SflE (pronounced souffle), is a framework for automation and
parallelization on a multiprocessor machine. MaAsLin has been
developed to be compatible with this framework. More information can
be found at
[http://huttenhower.sph.harvard.edu/sfle](http://huttenhower.sph.harvard.edu/sfle). If
interested in installing MaAsLin in a SflE environment. After
installing SflE, download or move the complete maaslin directory into
`sfle/input`. After setting up, one places all maaslin input files in
`sfle/input/maaslin/input`. To run the automated pipeline and analyze
all files in the `sfle/input/maaslin/input` directory, type: `scons output/maaslin`
in a terminal in the sfle directory. This will produce
output in the `sfle/output/maaslin` directory.

#K. Commandline Options (Modifying Process and Figures)

Although we recommend the use of default options, commandline
arguments exist to modify both MaAsLin methodology and figures. To see
an up-to-date listing of argument usage, in a terminal in the
`maaslin/src` directory type `./Maaslin.R -h`.

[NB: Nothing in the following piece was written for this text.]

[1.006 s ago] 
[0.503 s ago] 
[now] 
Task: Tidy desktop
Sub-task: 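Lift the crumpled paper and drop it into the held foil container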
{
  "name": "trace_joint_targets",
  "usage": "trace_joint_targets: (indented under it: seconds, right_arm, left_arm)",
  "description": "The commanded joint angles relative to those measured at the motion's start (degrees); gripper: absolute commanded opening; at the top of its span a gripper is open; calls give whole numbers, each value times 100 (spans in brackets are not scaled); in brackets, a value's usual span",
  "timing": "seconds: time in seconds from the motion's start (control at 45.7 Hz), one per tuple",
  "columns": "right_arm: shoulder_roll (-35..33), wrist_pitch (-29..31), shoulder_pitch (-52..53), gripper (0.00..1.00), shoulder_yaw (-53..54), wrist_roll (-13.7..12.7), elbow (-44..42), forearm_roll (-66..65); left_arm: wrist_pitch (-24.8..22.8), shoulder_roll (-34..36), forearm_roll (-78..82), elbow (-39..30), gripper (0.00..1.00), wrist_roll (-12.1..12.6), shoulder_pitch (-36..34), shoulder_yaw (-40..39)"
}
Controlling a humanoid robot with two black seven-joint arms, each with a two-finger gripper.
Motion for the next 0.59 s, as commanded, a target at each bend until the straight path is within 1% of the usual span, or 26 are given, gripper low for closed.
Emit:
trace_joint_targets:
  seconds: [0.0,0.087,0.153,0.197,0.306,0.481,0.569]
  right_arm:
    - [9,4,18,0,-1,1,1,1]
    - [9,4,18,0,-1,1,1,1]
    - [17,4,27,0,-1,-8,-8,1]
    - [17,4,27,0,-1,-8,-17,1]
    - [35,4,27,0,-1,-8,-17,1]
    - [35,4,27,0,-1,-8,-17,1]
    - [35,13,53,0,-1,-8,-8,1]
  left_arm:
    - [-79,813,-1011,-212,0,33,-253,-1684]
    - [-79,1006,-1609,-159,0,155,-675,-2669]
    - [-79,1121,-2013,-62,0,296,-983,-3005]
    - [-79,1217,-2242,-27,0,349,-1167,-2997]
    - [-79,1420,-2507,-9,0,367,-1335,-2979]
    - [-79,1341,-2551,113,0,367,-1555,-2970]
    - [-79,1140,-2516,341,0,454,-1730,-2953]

An additional input file (the args file) can be used to apply
commandline arguments to a MaAsLin run. This is useful when using
MaAsLin as an automated pipeline (using SflE) and is a way to document
what commandline are used for different projects. The args file should
be named the same as the *.pcl file except using the extension .args
. This file should be placed in the `maaslin/input` directory with the
other matching project input files. In this file please have one line
of arguments and values (if needed; some arguments are logical flags
and do not require a value), each separated by a space. The contents
of this file will be directly added to the commandline call for
Maaslin.R. An example of the contents of an args file is given here.

**Example.args:**

    -v DEBUG -d 0.1 -b 5

In this example MaAsLin is modified to produce verbose output for
debugging (-v DEBUG), to change the threshold for making pdfs to a
q-value equal to or less than 0.1 (-d 0.1), and to plot 
5 data (bug) features in the biplot (-b 5).